▸ Data provided
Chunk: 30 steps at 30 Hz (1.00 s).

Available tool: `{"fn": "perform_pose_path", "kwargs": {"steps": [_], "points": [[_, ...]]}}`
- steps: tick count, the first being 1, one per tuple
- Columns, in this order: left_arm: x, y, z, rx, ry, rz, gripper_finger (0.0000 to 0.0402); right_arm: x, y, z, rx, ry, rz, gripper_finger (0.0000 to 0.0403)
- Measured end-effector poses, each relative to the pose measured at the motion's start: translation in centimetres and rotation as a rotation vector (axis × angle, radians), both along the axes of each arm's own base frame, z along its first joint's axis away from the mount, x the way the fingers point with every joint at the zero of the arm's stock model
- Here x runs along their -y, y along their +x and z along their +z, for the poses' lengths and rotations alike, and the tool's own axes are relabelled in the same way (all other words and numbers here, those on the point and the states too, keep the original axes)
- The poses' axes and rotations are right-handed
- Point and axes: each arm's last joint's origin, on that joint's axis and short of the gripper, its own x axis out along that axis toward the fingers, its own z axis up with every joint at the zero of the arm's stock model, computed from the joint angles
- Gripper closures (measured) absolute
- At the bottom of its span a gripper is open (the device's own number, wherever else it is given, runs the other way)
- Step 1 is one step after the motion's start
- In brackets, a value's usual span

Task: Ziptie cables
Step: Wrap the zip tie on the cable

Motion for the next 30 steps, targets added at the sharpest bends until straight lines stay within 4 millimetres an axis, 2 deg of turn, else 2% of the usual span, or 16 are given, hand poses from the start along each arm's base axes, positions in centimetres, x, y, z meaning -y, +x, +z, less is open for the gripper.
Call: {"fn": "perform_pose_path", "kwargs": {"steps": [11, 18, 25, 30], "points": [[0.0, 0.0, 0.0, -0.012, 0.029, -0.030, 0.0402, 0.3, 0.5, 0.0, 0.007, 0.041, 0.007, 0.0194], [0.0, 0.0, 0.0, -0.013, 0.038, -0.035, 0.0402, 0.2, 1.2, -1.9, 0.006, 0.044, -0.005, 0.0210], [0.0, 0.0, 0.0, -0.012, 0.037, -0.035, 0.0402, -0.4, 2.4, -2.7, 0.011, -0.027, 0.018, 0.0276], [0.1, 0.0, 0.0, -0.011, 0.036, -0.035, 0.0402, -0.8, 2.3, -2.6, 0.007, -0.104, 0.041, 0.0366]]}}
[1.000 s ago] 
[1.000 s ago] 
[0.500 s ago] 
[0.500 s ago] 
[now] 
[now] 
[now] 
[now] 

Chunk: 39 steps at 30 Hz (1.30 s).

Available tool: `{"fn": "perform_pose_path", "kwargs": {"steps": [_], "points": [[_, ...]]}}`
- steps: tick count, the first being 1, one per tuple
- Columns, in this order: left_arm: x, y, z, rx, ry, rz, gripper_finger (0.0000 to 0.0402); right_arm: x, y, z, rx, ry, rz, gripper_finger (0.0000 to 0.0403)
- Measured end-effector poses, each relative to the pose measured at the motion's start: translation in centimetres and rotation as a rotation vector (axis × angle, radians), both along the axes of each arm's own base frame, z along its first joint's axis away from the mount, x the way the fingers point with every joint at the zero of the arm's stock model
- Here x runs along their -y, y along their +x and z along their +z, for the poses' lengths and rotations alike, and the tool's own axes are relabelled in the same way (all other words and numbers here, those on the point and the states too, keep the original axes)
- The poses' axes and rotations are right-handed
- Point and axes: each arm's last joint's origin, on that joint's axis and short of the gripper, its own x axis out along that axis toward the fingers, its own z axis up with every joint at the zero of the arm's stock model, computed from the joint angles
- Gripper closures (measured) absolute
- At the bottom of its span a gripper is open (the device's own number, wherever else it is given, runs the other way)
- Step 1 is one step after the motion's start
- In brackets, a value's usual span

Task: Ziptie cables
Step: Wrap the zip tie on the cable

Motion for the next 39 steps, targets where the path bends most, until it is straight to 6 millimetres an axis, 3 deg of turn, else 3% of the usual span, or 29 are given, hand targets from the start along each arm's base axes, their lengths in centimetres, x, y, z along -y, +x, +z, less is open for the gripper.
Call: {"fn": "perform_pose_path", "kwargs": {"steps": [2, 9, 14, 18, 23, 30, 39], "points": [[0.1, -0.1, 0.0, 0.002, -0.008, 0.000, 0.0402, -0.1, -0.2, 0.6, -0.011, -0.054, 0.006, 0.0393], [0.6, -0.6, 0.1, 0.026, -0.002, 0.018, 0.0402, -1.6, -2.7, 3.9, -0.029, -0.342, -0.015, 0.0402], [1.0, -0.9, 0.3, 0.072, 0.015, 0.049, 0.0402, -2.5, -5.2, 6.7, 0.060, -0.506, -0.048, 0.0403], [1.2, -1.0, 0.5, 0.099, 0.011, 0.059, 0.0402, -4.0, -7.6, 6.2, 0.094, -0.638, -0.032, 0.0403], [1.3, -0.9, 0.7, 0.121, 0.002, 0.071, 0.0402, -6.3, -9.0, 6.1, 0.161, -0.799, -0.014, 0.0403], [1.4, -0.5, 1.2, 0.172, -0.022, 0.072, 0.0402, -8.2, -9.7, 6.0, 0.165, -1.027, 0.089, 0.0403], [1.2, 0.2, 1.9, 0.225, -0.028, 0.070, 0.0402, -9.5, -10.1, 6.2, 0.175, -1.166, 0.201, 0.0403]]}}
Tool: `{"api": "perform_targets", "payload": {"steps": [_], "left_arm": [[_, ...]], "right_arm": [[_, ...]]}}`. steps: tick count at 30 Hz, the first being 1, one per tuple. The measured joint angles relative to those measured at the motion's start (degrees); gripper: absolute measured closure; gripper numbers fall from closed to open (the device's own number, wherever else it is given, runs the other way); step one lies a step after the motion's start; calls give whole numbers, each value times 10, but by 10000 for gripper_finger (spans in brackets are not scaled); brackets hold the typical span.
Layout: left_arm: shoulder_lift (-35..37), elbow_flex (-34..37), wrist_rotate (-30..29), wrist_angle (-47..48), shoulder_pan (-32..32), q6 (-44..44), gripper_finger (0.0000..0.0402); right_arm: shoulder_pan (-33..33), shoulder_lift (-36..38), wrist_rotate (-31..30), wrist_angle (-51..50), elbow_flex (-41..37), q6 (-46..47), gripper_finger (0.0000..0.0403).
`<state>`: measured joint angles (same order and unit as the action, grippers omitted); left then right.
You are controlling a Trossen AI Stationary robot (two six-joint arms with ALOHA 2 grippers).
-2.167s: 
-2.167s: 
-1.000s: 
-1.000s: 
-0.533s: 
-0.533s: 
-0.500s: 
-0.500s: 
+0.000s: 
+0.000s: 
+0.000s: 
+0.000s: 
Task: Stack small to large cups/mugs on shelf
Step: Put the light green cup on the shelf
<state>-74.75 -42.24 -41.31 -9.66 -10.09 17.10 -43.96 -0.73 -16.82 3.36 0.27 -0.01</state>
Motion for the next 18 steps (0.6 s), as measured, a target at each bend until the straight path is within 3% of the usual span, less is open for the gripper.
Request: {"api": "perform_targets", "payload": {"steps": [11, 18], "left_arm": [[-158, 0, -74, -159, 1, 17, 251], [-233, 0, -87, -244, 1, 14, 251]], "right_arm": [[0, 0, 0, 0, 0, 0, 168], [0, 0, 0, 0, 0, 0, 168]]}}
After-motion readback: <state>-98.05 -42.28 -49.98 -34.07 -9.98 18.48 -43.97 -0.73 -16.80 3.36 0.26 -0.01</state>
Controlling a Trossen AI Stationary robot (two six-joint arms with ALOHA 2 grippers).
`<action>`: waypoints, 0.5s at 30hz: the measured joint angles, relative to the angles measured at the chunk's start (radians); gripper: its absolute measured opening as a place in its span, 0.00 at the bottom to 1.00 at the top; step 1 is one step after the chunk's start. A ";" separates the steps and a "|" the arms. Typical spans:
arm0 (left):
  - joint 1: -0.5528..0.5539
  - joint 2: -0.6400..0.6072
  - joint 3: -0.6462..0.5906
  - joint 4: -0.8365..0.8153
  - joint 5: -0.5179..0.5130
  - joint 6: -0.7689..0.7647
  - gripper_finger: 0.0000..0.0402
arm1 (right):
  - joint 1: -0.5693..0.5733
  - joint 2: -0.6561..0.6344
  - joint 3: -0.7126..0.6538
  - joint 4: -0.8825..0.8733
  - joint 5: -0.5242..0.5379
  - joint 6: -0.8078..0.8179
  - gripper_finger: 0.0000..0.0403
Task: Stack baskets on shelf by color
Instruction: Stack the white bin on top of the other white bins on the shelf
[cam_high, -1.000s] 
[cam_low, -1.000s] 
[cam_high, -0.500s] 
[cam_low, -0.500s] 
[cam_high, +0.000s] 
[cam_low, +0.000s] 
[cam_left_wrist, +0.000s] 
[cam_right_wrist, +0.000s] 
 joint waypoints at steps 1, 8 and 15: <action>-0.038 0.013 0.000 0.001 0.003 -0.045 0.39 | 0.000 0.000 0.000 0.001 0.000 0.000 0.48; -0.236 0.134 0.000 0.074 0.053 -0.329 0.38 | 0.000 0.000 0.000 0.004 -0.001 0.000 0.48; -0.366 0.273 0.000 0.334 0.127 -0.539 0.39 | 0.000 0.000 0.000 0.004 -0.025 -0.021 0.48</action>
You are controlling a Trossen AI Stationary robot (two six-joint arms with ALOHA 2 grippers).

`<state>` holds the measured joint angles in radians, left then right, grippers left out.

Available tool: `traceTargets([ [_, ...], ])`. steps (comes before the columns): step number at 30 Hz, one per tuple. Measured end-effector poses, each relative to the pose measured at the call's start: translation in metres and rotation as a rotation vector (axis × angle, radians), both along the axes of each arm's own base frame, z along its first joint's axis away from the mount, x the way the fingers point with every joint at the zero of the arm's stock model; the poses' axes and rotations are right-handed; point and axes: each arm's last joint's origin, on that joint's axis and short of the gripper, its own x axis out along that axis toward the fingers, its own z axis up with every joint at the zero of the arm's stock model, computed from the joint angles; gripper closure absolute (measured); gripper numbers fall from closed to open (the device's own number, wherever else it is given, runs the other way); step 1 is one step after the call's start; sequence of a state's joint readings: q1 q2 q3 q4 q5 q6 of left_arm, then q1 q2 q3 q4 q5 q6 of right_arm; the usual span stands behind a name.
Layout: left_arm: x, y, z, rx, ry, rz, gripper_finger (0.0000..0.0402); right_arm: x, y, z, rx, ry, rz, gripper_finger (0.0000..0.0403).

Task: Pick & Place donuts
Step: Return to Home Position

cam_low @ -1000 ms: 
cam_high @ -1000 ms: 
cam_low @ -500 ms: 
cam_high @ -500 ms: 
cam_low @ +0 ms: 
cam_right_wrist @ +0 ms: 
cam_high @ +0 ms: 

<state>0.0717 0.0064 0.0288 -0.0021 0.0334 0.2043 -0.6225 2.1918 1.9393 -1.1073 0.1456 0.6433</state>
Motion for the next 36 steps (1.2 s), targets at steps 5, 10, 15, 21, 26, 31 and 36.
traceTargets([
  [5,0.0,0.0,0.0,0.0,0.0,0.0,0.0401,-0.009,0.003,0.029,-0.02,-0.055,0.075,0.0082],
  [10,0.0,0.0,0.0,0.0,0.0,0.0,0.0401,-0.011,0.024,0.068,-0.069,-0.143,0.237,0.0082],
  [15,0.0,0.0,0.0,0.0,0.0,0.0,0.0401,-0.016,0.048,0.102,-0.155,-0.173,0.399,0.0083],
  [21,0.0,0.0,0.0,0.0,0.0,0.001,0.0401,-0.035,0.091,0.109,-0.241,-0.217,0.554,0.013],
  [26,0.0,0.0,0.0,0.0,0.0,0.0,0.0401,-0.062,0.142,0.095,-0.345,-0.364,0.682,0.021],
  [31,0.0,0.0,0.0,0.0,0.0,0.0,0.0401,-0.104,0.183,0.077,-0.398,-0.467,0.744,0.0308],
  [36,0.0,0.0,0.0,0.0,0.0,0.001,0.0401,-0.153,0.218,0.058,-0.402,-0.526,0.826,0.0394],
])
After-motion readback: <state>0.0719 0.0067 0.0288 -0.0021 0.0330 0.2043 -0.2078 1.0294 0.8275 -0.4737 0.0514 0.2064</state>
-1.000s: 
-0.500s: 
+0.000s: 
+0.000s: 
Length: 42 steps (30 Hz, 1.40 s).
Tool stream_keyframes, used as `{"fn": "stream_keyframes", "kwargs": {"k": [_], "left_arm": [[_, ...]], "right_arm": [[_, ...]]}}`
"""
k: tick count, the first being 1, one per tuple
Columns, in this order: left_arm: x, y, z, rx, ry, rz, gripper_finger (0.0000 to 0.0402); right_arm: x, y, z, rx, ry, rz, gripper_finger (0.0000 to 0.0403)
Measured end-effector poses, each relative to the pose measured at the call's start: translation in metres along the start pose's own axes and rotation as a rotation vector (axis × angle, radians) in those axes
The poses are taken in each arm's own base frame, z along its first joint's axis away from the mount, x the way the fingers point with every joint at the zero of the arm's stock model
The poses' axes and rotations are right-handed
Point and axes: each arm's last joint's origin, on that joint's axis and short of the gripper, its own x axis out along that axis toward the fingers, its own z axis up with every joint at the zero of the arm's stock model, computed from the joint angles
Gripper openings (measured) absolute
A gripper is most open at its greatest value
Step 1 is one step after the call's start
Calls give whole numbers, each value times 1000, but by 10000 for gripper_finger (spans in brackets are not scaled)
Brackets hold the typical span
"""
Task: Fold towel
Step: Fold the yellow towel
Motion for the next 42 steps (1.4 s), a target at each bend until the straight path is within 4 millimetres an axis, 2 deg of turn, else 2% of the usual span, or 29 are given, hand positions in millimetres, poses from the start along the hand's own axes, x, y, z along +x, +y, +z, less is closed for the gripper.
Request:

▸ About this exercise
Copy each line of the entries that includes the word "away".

▸ Result of this exercise
- Measured end-effector poses, each relative to the pose measured at the motion's start: translation in centimetres and rotation as a rotation vector (axis × angle, radians), both along the axes of each arm's own base frame, z along its first joint's axis away from the mount, x the way the fingers point with every joint at the zero of the arm's stock model
- Measured end-effector poses, each relative to the pose measured at the motion's start: translation in centimetres and rotation as a rotation vector (axis × angle, radians), both along the axes of each arm's own base frame, z along its first joint's axis away from the mount, x the way the fingers point with every joint at the zero of the arm's stock model
Available tool: `traceTargets([ [_, ...], ])`. steps (comes before the columns): step number at 30 Hz, one per tuple. Measured end-effector poses, each relative to the pose measured at the call's start: translation in metres and rotation as a rotation vector (axis × angle, radians), both along the axes of each arm's own base frame, z along its first joint's axis away from the mount, x the way the fingers point with every joint at the zero of the arm's stock model; the poses' axes and rotations are right-handed; point and axes: each arm's last joint's origin, on that joint's axis and short of the gripper, its own x axis out along that axis toward the fingers, its own z axis up with every joint at the zero of the arm's stock model, computed from the joint angles; gripper closure absolute (measured); gripper numbers fall from closed to open (the device's own number, wherever else it is given, runs the other way); step 1 is one step after the call's start; sequence of a state's joint readings: q1 q2 q3 q4 q5 q6 of left_arm, then q1 q2 q3 q4 q5 q6 of right_arm; the usual span stands behind a name.
The poses are taken in each arm's own base frame, z along its first joint's axis away from the mount, x the way the fingers point with every joint at the zero of the arm's stock model

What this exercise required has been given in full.